Mickey Graham calls for some clarity from GAA on championship plans
Cavan boss says managers and players in need of more information from Croke Park
Mickey Graham: “If they were to give us all proposed schedules, based on potential fixtures and structures in the event of starting in June, July or August, that’s something tangible we could work off.” Photograph: Philip McGowan/Inpho
Cavan manager Mickey Graham has called for clarity and for the GAA to make its contingency plans for the championship public.
The Breffni boss said frustrated players are currently “guessing” and “presuming” and listening to hearsay about whether the summer games will or won’t go ahead.
Graham said he appreciates that nobody knows what the future holds but called on GAA authorities to at least reveal what back-up plans are in place.
GAA director general Tom Ryan confirmed last week that the association has drawn up “permutations and plans” for what the schedule might look like in the event of various start times between May and August.
“At this moment in time, players, managers, everybody really is looking for a wee bit of leadership from Croke Park, ” said Graham, whose side were pushing hard for a return to Division One of the Allianz League before play was halted.
“I think we should all be allowed to see what is Plan A, what is Plan B, what is Plan C. But there hasn’t been any of that, there’s been no feedback at all really.
“Look, I totally appreciate that nobody can predict the future. I don’t expect the GAA to be able to do that. But in the absence of any information at all, what you get then is one fella saying, ‘Forget about the championship, it’s not happening’ and another fella saying, ‘I think it’ll go ahead’.
“I’m obviously in contact with my players a good bit and the first question they all ask me is, ‘Did you hear anything about the championship?’ I know it’s tough for the GAA, they’re playing it week by week and looking at the national situation.

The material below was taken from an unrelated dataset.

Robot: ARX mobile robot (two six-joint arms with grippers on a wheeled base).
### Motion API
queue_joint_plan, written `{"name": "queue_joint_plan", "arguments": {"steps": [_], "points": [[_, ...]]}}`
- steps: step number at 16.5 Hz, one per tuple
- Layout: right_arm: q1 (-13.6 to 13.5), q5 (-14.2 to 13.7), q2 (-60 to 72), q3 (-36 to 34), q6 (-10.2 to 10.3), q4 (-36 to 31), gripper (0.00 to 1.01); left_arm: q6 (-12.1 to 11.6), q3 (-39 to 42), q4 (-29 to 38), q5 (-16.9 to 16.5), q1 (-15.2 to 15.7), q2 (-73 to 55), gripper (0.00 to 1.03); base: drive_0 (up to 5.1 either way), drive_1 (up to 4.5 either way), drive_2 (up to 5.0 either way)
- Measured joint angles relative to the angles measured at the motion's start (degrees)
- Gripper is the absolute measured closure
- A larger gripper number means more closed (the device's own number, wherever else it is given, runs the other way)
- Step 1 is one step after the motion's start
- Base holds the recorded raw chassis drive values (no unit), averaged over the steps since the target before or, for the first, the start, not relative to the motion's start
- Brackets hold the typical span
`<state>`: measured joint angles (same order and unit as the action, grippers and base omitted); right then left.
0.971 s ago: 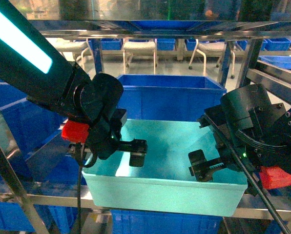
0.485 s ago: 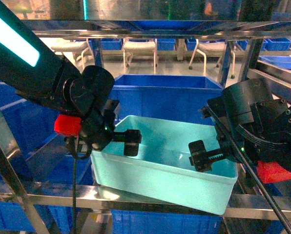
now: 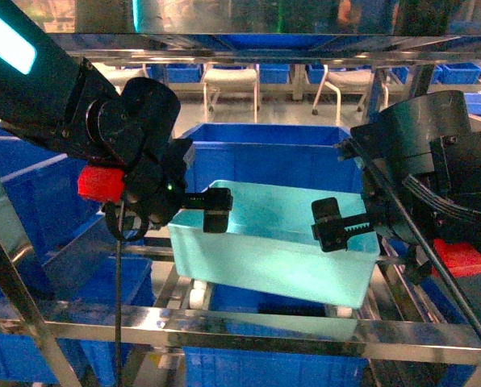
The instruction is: Organize blue bins on left shelf correctly
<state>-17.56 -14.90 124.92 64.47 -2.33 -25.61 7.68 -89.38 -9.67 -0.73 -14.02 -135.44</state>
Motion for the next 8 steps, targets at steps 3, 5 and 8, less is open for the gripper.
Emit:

But if they were to give us all proposed schedules, based on potential fixtures and structures in the event of starting in June, July or August, that’s something tangible we could work off then, that we could be working towards.
“Then when we get to the middle of June, for instance, and there’s nothing happening, well we can start looking to the next plan and so on.”

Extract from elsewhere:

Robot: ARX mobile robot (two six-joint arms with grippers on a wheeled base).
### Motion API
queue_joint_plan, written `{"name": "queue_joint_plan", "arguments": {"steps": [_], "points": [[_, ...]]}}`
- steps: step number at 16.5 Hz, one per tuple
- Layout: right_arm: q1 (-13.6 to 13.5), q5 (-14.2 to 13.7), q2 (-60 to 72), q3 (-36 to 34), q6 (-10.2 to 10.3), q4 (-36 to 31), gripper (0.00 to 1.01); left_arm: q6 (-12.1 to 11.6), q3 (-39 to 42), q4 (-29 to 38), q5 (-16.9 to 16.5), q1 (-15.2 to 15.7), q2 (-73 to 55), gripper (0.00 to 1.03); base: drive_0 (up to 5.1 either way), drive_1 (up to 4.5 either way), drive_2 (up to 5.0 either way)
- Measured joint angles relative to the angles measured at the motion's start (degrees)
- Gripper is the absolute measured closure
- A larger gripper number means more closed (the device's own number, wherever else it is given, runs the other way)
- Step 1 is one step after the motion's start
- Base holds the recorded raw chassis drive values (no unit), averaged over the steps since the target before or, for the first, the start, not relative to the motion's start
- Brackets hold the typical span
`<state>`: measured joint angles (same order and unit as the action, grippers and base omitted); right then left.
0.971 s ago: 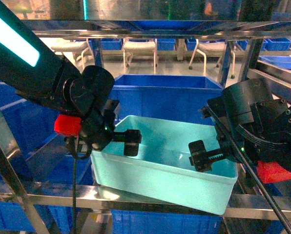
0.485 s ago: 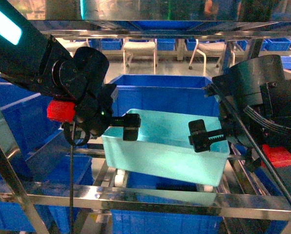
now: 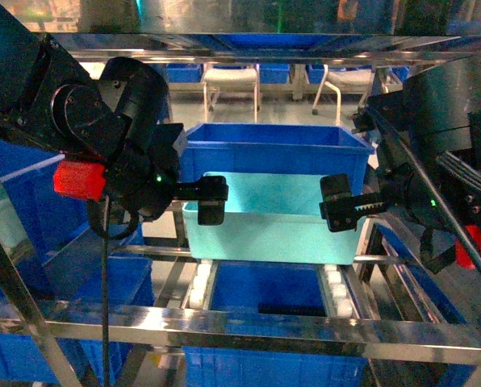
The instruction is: Organize blue bins on left shelf correctly
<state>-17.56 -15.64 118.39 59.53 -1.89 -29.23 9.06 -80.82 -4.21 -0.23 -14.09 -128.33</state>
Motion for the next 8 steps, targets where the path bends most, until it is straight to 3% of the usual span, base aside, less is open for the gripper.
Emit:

Graham feels the situation regarding the Allianz League is more straightforward and that officials should just make a firm call now. There are two games remaining in the football competition, aside from the divisional finals.
The plan was to use finishing league positions to determine eligibility for the new Tailteann Cup though it’s looking like a condensed championship may have to forsake elements like the Tier 2 competition, qualifiers and Super 8s.
“This is an easy call for the GAA – either call it that they’re going to finish the league at some stage or say they’re going to scrap it,” said Graham.
“I think it’s an easy call. We’re getting up towards May now, we’re talking about not having enough time to play the championship, why don’t they make the call on the league at least and show that they’re taking leadership and making calls. Nobody knows what’s going on.
“Personally, I’d imagine they’ll just pull the Tier 2 and leave the leagues. Why would you finish the leagues if the Tier 2 isn’t going to go ahead? It’s unnecessary. When teams do come back they’re going to need four weeks of training so that’s another month gone.
“I personally think at this stage the GAA should just make a call. They have enough people in contact with the Government to have some sort of long-term plan as regards what the Government are planning. So turn around and let managers and players know that, ‘Okay, here is Plan A, here is Plan B and so on’.
“They need to start giving that feedback, no more than businesses need to give feedback to employees. People are just guessing at the moment, they’re just presuming.”